Aprendiendo del H1N1
Ayuda ¡a la china!
Katia D´ Artigues
Si algo aprenderemos de estos días en que hemos estado en una especie de cuarentena-alerta sanitaria es el significado de la “sana distancia”…
Si el 85 marcó un antes y un después respecto de la protección civil, 2009 hará lo mismo con la protección sanitaria. Cosas de la modernidad. El sida, una pandemia nivel 6, le dio un golpe casi de muerte a la revolución sexual. Este tipo de virus ahonda, como mínimo, el ya presente distanciamiento social.
Y mientras evaluamos si sobrerreaccionamos o no, mientras agradecemos que nos haya tocado —con respeto a los muertos y sus familias— una cepa light, ya hay nuevas medidas sanitarias emitidas por el omnipresente secretario de Salud, José Ángel Córdova —la noche del pasado domingo lo mismo daba una entrevista televisiva que una conferencia de prensa… ¡al mismo tiempo!
La cifra mágica: un mínimo de 2.25 metros entre usted y otra persona; también si va a un restaurante, esa distancia debe haber entre las sillas.
Para variar, ni los políticos lo respetan. No lo aplicaron del todo ayer en Los Pinos, donde, aunque usted no lo crea, fue Marcelo Ebrard. La primera vez —espero que no sea la última— en este sexenio; con él, todos los gobernadores del país.
Obvio, nos quedaremos con las ganas de ver esa foto entre Calderón y Ebrard dándose la mano. Si antes era imposible, ahora menos ante la alerta sanitaria.
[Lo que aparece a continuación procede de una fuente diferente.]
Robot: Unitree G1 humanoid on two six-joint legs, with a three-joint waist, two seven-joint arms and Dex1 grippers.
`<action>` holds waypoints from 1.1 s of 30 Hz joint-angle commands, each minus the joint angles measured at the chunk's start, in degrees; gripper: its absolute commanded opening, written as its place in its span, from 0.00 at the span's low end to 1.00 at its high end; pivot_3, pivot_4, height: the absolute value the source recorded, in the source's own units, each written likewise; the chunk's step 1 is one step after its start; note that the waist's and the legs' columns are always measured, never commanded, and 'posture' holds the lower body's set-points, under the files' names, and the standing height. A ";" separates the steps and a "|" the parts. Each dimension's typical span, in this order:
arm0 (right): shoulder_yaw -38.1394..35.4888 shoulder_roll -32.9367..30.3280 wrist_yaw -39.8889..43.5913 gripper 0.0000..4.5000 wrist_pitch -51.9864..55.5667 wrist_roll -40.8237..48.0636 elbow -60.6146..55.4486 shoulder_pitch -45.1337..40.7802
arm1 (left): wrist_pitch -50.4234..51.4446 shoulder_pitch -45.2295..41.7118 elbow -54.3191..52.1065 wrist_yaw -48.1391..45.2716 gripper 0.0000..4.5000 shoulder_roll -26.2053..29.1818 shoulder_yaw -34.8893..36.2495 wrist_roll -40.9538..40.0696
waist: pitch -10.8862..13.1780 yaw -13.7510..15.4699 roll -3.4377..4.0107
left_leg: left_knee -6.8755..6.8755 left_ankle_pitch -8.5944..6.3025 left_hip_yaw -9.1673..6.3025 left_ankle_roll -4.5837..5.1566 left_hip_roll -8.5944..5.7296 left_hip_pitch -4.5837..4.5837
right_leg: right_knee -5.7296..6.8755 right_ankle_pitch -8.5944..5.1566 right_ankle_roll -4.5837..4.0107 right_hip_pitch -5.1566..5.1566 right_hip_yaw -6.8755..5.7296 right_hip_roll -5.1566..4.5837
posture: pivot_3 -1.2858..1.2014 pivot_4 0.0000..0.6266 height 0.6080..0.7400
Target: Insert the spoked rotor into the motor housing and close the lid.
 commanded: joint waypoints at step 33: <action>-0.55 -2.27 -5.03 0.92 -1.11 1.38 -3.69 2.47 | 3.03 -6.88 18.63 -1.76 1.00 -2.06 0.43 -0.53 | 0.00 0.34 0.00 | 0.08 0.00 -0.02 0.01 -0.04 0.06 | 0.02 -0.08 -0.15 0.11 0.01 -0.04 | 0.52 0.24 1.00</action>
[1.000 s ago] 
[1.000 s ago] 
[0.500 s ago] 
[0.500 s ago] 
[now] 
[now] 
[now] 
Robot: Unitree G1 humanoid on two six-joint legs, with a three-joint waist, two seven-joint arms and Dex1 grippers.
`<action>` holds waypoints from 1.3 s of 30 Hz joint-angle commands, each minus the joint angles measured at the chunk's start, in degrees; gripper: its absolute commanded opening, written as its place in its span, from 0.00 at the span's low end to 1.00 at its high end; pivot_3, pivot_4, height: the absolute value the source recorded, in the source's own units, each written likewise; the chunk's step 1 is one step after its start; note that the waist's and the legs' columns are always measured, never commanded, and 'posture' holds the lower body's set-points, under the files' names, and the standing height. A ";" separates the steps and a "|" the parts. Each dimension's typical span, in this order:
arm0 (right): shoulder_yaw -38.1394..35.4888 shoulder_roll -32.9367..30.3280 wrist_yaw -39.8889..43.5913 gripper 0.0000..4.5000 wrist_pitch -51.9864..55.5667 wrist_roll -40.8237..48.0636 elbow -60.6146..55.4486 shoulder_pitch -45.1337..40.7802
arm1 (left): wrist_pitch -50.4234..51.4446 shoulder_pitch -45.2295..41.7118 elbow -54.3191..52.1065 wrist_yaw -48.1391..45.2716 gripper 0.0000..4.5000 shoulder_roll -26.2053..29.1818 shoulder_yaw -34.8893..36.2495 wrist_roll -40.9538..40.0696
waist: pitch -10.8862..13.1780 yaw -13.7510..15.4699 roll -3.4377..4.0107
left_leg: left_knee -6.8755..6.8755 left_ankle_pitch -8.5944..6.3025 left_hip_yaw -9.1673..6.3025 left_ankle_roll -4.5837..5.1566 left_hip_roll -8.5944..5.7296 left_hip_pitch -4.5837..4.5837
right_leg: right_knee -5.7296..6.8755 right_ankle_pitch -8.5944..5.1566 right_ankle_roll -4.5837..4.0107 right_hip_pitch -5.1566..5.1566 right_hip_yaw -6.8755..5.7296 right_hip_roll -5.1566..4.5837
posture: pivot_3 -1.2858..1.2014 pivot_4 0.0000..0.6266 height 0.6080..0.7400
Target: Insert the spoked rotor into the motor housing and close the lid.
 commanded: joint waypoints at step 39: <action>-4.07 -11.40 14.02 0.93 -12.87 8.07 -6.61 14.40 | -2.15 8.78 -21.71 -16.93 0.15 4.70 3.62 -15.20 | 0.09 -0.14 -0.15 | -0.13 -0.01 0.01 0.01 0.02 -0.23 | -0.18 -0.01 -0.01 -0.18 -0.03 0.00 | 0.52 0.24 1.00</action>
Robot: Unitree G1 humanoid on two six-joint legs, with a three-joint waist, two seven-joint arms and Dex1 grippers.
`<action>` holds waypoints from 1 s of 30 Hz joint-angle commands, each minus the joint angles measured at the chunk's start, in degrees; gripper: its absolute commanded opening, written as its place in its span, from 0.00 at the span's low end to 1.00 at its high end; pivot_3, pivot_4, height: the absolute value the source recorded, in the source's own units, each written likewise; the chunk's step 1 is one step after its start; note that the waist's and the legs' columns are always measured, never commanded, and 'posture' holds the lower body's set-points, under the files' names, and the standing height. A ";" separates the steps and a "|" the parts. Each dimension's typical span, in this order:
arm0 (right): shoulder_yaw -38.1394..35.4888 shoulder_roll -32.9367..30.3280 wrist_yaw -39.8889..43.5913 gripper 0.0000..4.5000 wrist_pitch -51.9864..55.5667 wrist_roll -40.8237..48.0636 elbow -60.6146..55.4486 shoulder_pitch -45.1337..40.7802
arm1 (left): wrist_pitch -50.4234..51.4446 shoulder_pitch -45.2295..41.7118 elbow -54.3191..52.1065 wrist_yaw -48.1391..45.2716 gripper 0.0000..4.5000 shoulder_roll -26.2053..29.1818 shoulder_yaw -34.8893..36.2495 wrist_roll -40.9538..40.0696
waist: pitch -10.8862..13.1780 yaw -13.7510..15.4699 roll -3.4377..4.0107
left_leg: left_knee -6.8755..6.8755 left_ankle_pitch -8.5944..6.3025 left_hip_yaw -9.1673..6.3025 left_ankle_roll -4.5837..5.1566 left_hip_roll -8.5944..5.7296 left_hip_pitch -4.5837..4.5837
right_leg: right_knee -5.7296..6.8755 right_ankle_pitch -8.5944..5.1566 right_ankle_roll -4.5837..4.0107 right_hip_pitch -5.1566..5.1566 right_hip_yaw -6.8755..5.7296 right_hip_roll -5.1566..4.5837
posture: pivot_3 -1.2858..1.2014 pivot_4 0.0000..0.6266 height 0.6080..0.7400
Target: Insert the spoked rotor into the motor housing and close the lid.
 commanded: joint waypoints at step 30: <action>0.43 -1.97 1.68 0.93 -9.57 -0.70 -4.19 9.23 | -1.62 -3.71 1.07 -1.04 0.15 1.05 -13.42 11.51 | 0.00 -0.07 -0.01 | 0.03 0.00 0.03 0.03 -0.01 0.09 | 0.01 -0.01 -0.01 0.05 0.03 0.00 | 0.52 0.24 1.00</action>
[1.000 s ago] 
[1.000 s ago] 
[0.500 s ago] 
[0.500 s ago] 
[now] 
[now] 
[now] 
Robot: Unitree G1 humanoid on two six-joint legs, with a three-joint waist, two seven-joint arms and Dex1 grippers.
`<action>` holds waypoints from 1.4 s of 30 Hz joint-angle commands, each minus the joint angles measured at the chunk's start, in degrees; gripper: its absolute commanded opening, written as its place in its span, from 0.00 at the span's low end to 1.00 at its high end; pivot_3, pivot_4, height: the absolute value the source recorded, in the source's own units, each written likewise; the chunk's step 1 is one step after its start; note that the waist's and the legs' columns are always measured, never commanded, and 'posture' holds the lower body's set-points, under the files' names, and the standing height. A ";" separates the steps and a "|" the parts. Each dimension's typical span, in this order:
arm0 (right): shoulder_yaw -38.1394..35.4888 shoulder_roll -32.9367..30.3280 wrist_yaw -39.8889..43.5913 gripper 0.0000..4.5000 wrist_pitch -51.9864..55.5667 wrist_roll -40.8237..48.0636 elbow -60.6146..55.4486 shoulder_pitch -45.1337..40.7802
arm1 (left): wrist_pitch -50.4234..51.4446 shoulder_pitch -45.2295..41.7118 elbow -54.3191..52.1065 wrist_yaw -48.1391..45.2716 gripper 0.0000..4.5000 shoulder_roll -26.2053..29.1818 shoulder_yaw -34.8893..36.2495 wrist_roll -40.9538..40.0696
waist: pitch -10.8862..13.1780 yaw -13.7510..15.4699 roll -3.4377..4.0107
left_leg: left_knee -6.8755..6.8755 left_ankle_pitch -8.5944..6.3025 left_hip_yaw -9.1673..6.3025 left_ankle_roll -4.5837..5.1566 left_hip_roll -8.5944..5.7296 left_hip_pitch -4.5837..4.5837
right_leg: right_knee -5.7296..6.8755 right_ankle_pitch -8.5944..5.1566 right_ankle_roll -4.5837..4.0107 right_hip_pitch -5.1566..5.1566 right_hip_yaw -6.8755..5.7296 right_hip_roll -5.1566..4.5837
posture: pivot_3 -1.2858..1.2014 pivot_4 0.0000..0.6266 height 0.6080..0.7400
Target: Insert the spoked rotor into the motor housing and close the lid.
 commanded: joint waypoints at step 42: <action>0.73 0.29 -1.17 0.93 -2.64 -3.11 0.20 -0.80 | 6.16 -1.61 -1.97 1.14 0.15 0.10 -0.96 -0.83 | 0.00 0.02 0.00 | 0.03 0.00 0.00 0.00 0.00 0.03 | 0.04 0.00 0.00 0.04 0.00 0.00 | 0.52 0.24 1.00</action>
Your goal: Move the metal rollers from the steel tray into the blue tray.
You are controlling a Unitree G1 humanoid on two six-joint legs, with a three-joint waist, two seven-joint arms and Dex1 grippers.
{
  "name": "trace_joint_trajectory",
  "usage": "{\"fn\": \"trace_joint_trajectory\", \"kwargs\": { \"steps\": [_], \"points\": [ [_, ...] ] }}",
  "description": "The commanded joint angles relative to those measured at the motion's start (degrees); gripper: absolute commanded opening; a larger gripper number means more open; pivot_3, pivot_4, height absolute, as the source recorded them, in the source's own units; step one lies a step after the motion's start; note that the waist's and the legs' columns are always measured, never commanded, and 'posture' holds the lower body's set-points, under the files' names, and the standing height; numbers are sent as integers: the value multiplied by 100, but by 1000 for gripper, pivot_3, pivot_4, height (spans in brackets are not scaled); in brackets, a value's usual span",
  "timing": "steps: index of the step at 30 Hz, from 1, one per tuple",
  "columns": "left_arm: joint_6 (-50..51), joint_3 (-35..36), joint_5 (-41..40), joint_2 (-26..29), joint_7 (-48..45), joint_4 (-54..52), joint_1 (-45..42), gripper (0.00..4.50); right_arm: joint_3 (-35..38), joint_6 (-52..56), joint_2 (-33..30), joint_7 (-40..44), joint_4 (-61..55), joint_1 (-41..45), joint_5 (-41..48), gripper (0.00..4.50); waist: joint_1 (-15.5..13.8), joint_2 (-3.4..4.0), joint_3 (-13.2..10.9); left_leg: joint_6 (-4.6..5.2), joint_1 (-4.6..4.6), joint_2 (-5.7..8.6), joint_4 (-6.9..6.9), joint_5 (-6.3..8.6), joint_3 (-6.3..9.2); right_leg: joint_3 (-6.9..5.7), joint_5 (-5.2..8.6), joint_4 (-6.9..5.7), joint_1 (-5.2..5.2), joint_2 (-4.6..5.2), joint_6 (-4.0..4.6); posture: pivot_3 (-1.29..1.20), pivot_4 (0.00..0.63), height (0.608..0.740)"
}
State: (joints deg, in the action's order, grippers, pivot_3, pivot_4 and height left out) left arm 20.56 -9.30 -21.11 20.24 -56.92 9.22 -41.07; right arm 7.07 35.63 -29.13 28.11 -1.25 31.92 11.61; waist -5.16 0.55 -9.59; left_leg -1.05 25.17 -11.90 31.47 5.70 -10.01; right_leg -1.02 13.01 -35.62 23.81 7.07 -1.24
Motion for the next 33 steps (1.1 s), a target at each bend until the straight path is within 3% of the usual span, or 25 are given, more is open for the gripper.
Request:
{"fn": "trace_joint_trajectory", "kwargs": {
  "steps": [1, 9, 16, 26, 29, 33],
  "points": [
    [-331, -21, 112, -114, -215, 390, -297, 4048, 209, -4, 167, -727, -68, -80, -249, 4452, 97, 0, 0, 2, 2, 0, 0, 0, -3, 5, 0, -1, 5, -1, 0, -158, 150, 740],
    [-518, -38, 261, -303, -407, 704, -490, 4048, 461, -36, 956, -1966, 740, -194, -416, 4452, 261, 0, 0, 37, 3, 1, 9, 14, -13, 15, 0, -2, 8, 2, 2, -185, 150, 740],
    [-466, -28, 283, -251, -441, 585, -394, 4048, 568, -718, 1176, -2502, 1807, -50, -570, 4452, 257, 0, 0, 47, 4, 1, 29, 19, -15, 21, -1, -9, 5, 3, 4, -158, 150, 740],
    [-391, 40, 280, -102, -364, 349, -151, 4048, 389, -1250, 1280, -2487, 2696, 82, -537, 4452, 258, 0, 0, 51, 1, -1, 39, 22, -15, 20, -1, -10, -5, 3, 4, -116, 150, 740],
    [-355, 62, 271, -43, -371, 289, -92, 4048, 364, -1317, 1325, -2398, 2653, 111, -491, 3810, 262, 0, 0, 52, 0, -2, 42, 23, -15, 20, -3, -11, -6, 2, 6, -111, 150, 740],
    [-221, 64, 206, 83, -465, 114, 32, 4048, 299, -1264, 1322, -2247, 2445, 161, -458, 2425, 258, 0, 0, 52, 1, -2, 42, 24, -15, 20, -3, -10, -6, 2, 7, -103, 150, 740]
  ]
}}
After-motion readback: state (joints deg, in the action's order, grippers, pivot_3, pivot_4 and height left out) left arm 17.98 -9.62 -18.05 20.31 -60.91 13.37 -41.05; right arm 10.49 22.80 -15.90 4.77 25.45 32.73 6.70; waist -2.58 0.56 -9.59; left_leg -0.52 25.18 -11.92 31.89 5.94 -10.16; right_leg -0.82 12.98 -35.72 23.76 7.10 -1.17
Fue una reunión de más de tres horas, bajo la sombra de una carpa blanca, en una zona abierta de la residencia oficial. Fueron pocos los que tomaron en serio el no usar la corbata por ser un posible foco de transmisión del virus.
El caso es que todos, a partir de ya, deberemos marcar nuestra sana distancia a donde quiera que vayamos.
No estaría por demás que el gobierno federal, además de repartir manuales, cubrebocas y cloro, también diera cintas métricas para no calcular mal la distancia entre uno mismo y “el otro” tan temido.
Si va a un mitin o acto de campaña, cuando los haya, debe haber un máximo de cuatro personas por cada 10 metros cuadrados. Y si llevan a niños, más distancia aún: se reduce a dos personitas en la misma extensión.
¡Es la oportunidad perfecta para los políticos, que todos siempre han soñado con llenar el Zócalo!
Sugerencia: que Marcelo Ebrard ahora divida la plancha del Zócalo en cuadros de 2.25 por 2.25 metros con una “x” en el centro para que sepamos en qué sitio se debe ubicar cada persona. Que hagan lo mismo en la Plaza de la República, en la Macroplaza de Monterrey, en la Plaza de las Tres Culturas, en el salón Adolfo López Mateos de Los Pinos, en todos los aeropuertos del país. ¿En dónde más? Se aceptan sugerencias.
Los chinos parecen políticos mexicanos. Primer paso: mandan un avión con ayuda sanitaria. Segundo paso: repatrian a todos los mexicanos, no vaya a ser que estén contagiados; avión especial para ellos. Tercer paso: dicen que no son xenófobos ni discriminatorios. Les faltó decir que siempre dicen la verdad: ellos que escondieron durante meses el desarrollo del Síndrome Respiratorio Agudo Severo, más conocido como SARS
Pese a los virus y alertas sanitarias, finalmente arrancaron las campañas electorales, aunque hubo algunos a los que de plano les valió y saludaron y besaron a los pocos seguidores que los acompañaron.
El PAN le apostó a los “tapados” (que escasean en su partido) y eligió a Místico para su arranque, destacando la lucha que el gobierno federal emprendió contra el crimen organizado… No querían que pasara, pero el IFE no les hizo caso.
El PRD se mete hasta la cocina… y ahora hace un llamado al consumo de los productos hechos en México.
Y en el PRI le responden al muchachito pendenciero (Paredes dixit). Argumentan que cuando los ofenden, “responden con propuestas y plantean iniciativas”. Además, resaltan la pérdida de empleos, aun cuando “prometieron” generar fuentes de trabajo (bostezo).
Atacados están los productores teatrales, como otros sectores productivos. Con las medidas de “distanciamiento”, tronarán. Hoy tienen cita con el doctor Córdova a las 5 pm. Irán Tina Galindo, Fela Fábregas, Toño Calvo y Rebeca Moreno, Jorge Ortiz de Pinedo y Morris Gilbert.
Si no hay cambios de última hora, será el próximo 18 de mayo cuando salga a la venta La Razón, el nuevo periódico de Pablo Hiriart. Saldrá de lunes a sábado.